◆ Try it:
In the data below, find the line containing "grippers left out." and the line containing "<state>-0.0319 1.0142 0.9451", then reproduce them and every line between, exactly. Omit pictures.

[Supplied material]

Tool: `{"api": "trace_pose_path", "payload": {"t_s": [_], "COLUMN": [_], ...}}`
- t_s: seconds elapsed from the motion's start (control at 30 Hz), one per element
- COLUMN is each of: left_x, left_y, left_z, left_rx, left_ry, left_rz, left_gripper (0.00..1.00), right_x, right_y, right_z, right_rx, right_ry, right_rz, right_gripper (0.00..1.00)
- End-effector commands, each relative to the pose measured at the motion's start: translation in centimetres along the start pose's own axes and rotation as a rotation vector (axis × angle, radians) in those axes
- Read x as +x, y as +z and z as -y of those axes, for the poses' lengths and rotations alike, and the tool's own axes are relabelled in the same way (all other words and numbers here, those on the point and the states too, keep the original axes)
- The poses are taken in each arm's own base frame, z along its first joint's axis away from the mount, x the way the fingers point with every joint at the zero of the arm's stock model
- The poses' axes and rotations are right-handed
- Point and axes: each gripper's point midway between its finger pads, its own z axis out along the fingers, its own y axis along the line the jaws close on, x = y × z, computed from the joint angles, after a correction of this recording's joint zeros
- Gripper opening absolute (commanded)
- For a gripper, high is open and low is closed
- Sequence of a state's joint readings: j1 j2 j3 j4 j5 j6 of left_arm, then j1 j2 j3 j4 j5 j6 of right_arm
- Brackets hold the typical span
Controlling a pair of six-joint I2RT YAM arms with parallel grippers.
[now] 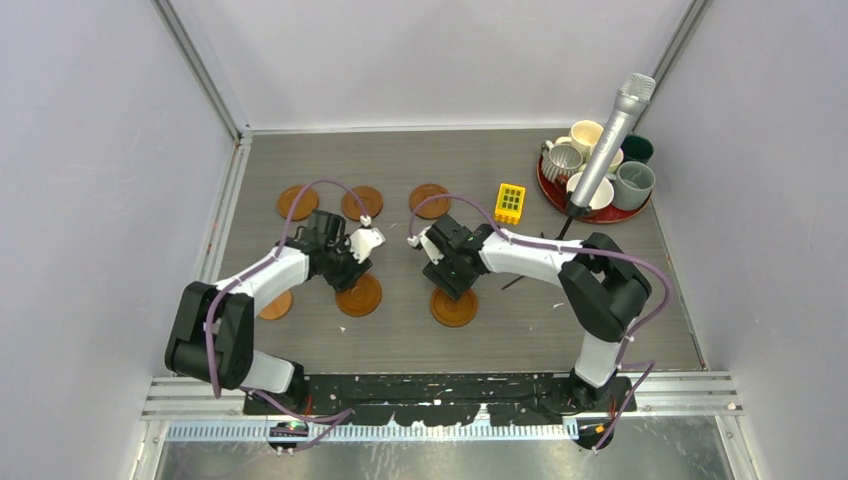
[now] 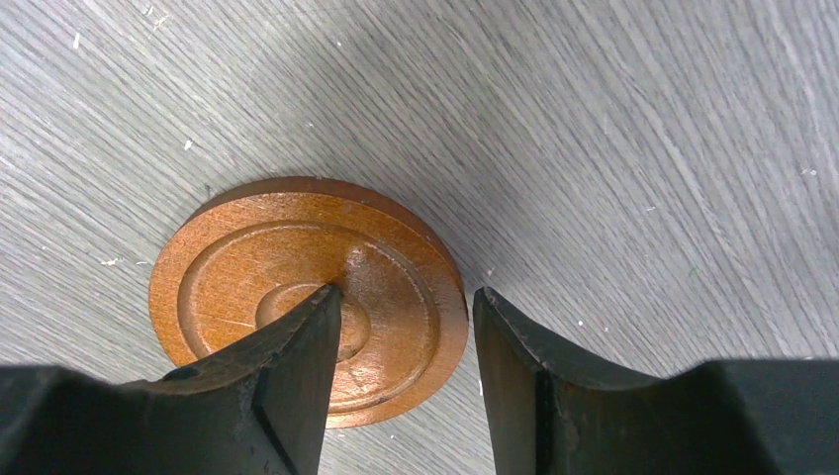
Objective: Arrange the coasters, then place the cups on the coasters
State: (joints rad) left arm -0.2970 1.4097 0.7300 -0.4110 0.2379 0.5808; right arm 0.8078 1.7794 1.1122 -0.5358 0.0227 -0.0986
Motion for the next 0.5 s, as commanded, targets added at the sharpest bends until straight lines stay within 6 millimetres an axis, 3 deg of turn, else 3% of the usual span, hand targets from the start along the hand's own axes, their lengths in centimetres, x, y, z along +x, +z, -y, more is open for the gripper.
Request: {"api": "trace_pose_path", "payload": {"t_s": [0.0, 0.47], "left_x": [-1.3, -1.1], "left_y": [-0.5, -0.7], "left_z": [-1.2, -1.4], "left_rx": [-0.002, 0.02], "left_ry": [-0.022, -0.041], "left_rz": [0.036, 0.043], "left_gripper": [0.46, 0.46], "right_x": [-2.8, -6.1], "right_y": [2.0, 3.4], "right_z": [1.4, 2.0], "right_rx": [0.075, 0.104], "right_ry": [0.041, 0.111], "right_rz": [0.057, 0.094], "right_gripper": [0.56, 0.54]}}
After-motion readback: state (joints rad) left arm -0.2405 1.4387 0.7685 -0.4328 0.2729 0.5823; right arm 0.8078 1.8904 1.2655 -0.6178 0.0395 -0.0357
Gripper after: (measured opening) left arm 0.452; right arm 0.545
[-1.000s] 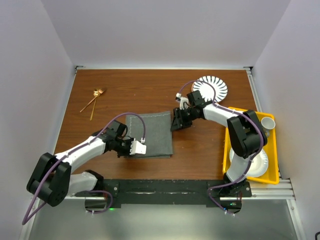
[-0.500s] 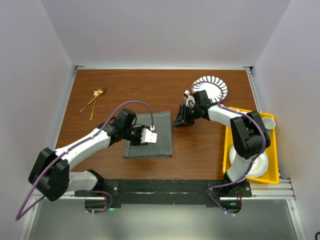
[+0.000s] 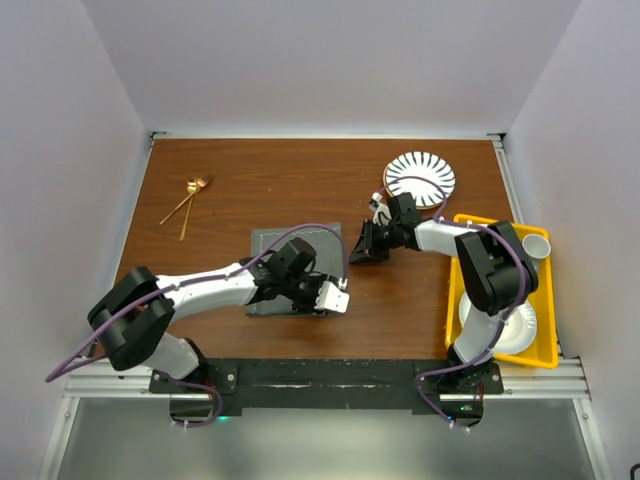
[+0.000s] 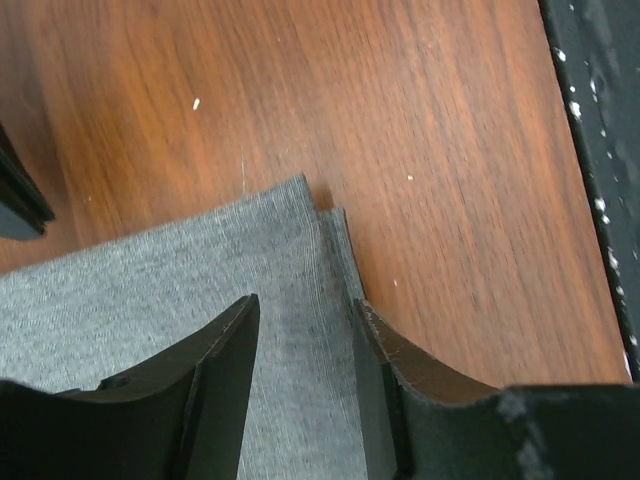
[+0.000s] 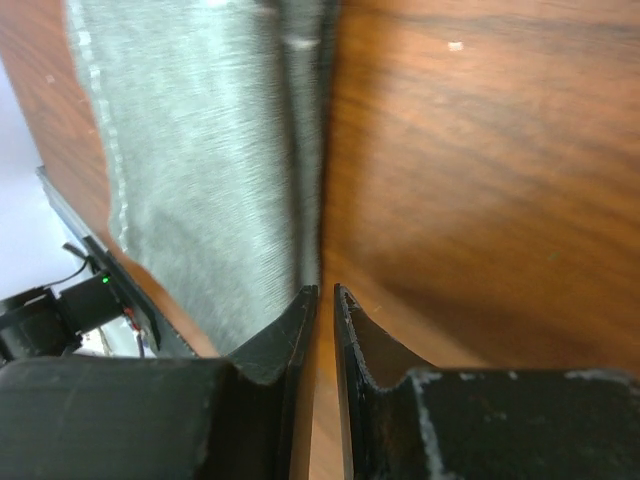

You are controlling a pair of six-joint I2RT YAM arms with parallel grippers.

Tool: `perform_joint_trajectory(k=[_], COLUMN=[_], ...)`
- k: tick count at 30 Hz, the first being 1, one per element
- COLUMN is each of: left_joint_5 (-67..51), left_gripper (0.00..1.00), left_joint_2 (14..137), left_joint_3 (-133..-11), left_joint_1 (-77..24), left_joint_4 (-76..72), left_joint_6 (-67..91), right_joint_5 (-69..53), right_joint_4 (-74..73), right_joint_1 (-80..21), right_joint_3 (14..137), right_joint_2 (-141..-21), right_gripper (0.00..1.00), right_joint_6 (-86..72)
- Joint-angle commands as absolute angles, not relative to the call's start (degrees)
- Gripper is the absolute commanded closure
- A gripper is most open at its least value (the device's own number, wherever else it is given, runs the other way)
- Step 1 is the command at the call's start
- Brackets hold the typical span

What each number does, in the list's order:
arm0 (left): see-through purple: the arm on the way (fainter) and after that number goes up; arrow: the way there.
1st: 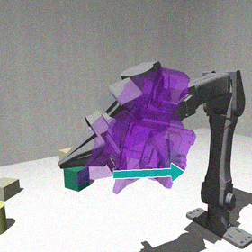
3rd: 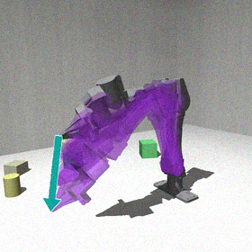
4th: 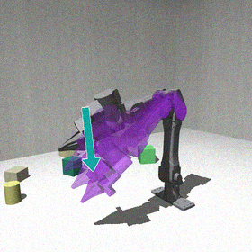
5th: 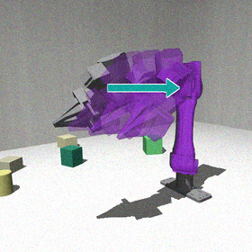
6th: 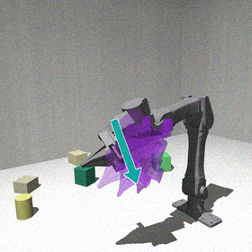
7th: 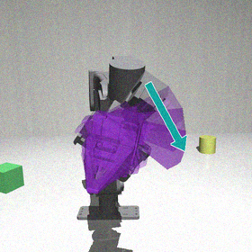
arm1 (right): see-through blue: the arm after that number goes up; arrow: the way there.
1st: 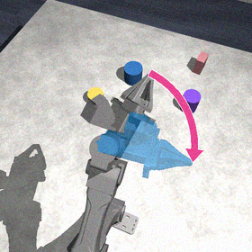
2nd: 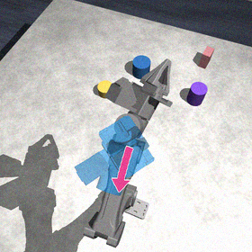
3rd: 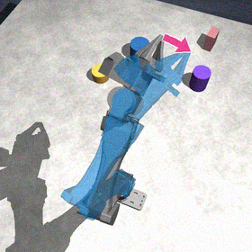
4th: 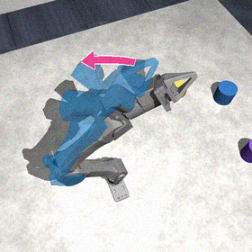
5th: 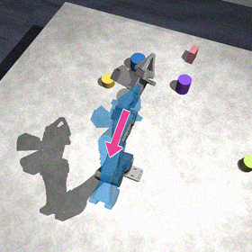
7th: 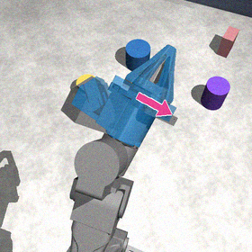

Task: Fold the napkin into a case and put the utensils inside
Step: Smooth out the lower triangle-folded napkin at the center of the board.

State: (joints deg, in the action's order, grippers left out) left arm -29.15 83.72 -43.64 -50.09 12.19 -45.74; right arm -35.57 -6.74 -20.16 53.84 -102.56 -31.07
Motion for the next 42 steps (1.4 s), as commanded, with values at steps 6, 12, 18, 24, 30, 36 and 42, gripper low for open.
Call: perform_joint_trajectory(k=[6, 12, 18, 24, 30, 36, 42], left_joint_5=[-25.3, -21.9, -23.4, -26.8, -31.0, -32.1, -32.1], left_gripper=[0.55, 0.78, 0.96, 1.00, 1.00, 1.00, 1.00], left_joint_2=[88.5, 90.8, 93.6, 97.1, 99.3, 100.2, 99.5], left_joint_3=[-45.3, -44.7, -47.7, -52.6, -55.5, -55.8, -55.7], left_joint_1=[-53.3, -53.0, -48.2, -40.3, -37.4, -36.7, -36.4], left_joint_4=[6.2, 2.2, -2.2, -3.8, -3.9, -4.3, -4.0], left_joint_6=[-42.9, -37.7, -27.3, -16.7, -11.0, -7.9, -7.8], right_joint_5=[-37.9, -39.3, -38.8, -40.2, -42.2, -44.4, -43.1], right_joint_4=[-5.0, -7.4, -10.8, -7.9, -0.1, 13.9, 15.0], right_joint_1=[-19.7, -17.1, -14.1, -13.7, -15.4, -19.2, -22.3], right_joint_3=[53.6, 50.6, 51.3, 49.3, 46.8, 45.9, 47.8], right_joint_2=[-102.7, -98.0, -96.4, -95.9, -99.1, -101.5, -104.9], right_gripper=[0.83, 0.82, 0.81, 0.78, 0.81, 0.91, 0.99], right_joint_6=[-32.5, -31.6, -27.7, -30.1, -36.9, -47.6, -50.9])
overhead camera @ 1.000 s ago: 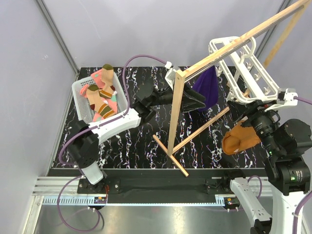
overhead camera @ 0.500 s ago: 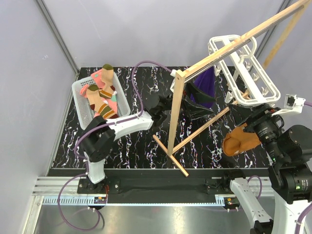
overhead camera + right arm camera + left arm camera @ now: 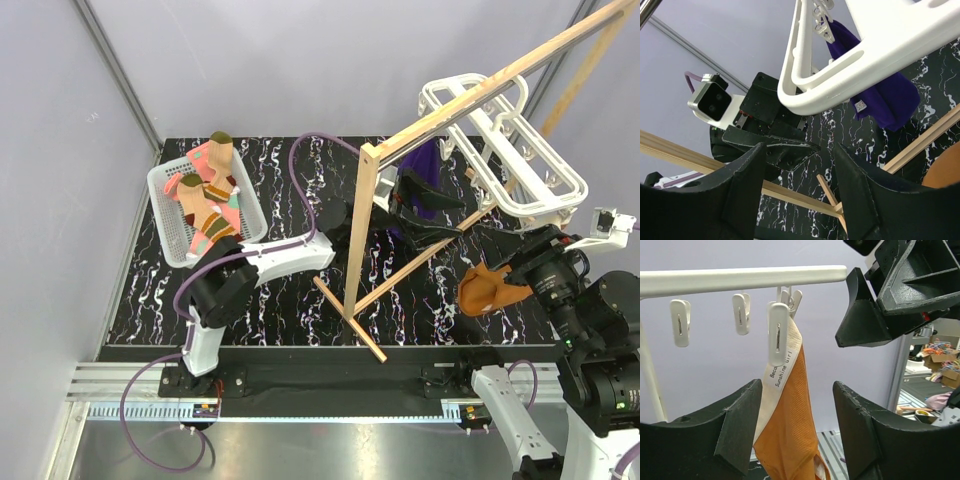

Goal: Clip the socks to the hanger
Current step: Open the clamp at the hanger.

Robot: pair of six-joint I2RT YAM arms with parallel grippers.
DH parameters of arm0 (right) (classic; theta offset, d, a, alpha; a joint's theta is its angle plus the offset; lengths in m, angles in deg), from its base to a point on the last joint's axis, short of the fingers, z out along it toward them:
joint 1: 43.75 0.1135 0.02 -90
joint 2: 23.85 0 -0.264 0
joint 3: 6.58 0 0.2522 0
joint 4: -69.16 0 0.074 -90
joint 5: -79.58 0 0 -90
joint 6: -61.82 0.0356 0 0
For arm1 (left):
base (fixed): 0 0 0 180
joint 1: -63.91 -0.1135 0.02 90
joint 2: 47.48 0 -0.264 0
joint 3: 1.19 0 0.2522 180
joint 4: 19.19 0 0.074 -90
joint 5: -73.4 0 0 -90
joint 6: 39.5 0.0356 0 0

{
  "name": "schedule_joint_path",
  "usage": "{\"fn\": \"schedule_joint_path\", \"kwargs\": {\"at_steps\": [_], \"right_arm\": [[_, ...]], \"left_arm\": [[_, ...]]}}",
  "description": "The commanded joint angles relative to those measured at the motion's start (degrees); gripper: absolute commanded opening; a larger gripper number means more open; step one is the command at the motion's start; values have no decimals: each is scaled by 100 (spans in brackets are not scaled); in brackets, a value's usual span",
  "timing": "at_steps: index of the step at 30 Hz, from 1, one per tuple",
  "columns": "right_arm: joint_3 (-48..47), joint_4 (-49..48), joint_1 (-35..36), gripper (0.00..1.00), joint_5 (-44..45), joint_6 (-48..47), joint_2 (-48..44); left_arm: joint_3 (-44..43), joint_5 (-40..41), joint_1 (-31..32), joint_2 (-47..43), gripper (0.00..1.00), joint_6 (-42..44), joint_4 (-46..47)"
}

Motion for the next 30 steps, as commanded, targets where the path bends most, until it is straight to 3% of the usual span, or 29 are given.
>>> {"fn": "schedule_joint_path", "kwargs": {"at_steps": [1, 17, 30], "right_arm": [[-152, -16, -7, 63, 179, -49, 119], [-170, -332, -7, 62, 768, -743, 330], [145, -875, -7, 60, 1268, -1129, 305]], "left_arm": [[-279, 393, 96, 13, 63, 600, 407], [-455, 1983, 509, 153, 61, 1295, -68], [-543, 1932, 659, 400, 61, 1506, 107]]}}
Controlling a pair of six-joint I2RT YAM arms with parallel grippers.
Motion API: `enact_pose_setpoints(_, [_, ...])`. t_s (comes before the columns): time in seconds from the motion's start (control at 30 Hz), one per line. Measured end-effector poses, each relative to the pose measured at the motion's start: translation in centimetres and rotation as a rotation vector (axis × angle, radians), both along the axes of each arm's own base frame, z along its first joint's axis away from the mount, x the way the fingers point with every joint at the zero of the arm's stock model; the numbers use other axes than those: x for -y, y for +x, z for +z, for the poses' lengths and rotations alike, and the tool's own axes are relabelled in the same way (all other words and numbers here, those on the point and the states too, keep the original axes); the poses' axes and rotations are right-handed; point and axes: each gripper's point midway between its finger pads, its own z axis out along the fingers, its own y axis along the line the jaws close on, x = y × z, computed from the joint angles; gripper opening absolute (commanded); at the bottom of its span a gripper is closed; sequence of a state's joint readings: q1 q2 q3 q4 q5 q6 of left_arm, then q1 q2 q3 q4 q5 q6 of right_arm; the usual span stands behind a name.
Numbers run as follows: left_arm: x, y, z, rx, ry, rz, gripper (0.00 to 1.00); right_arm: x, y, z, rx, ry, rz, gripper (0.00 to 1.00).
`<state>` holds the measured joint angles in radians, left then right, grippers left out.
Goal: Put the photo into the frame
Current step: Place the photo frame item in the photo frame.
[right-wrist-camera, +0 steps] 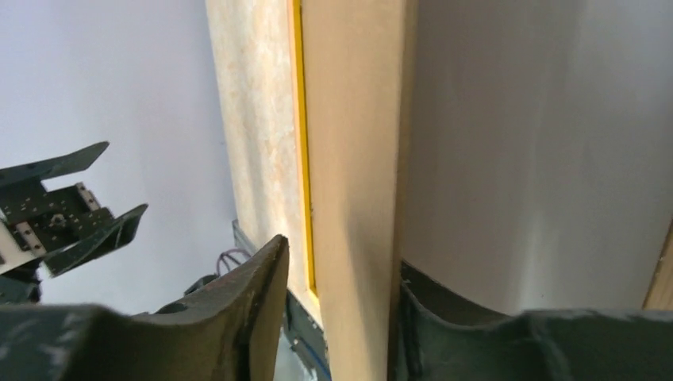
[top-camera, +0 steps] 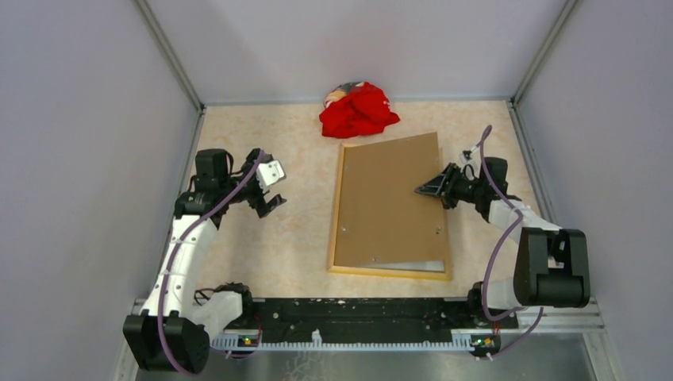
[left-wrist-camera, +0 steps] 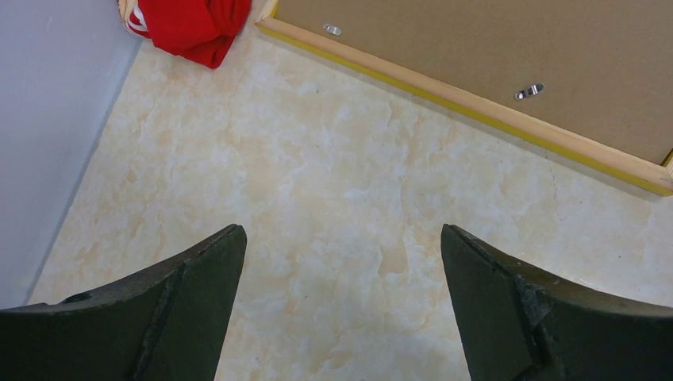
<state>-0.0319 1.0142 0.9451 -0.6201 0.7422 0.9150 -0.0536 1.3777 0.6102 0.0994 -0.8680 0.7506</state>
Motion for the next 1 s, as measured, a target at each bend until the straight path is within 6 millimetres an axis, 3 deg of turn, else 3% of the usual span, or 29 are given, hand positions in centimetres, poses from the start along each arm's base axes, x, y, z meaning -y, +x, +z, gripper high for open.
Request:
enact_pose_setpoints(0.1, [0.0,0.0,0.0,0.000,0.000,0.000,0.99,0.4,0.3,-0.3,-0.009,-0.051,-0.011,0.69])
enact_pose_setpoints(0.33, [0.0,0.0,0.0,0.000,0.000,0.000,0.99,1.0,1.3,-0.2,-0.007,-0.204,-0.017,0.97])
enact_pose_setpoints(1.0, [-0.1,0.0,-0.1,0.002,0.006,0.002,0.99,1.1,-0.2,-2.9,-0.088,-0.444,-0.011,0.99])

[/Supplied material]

◆ The answer:
`<state>` holds the measured joint angles in radians, left then right, grippers left out.
Goal: Put the photo into the frame
Current step: Place the photo frame item in the photo frame.
[right-wrist-camera, +0 steps] 
[top-camera, +0 steps] 
[left-wrist-camera, +0 steps] 
<state>-0.0319 1.0142 0.9451 -0.6201 0.7422 0.9150 -0.0536 1.3777 0.6102 0.0994 -0.8680 0.7506</state>

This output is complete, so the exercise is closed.